This case presentation describes a 10-year-old boy diagnosed with Wiskott–Aldrich syndrome and X-linked thrombocytopenia. Medical teams reviewed his specific case alongside data from the IPINet registry, which includes 117 patients with these disorders. The boy had kidney biopsy results showing IgA nephropathy and significant scarring in his kidney tissue. Genetic testing confirmed a specific variant linked to his condition. His bone marrow showed a near-complete absence of megakaryocytes, and blood tests revealed reduced complement levels and elevated immunoglobulins. Multiple autoantibodies were also detected in his blood.

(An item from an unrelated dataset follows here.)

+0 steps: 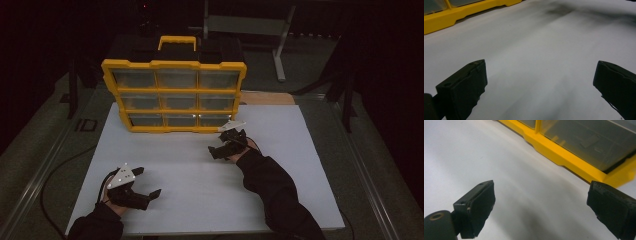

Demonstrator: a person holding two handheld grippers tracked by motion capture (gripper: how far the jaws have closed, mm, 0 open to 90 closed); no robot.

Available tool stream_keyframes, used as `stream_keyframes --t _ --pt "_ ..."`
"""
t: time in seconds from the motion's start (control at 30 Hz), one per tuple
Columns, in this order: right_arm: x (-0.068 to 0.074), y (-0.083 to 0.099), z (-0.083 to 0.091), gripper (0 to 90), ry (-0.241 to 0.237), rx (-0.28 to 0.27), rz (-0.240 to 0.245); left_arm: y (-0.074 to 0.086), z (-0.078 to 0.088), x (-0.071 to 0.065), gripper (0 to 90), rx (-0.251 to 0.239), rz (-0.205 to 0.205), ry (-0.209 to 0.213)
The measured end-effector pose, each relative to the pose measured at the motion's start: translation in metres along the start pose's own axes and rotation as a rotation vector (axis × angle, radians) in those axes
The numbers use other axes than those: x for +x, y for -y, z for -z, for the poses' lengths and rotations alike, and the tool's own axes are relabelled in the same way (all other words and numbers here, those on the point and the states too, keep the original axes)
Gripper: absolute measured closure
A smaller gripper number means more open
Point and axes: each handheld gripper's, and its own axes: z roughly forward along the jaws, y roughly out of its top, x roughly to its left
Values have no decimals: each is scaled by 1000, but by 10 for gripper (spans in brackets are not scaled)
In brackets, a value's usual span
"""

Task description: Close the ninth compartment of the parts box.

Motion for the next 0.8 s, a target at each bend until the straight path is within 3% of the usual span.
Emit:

The boy exhibited signs of renal involvement, glomerulonephritis, and autoimmune manifestations. These findings highlight the complex nature of these rare disorders. The review notes that dysregulated T- and B-cell function in these conditions promotes autoantibody formation, which can contribute to kidney injury. This biological mechanism helps explain the link between the blood disorders and the kidney problems observed in this patient.
Readers should understand that registry data remain essential for guiding prognosis and monitoring complications in these patients. Early recognition and genetic confirmation are important steps in managing these conditions. Multidisciplinary management is emphasized as a key strategy for these patients. Hematopoietic stem cell transplantation is mentioned as a potential therapeutic strategy. This information comes from a case presentation with a literature review and is not practice-changing evidence.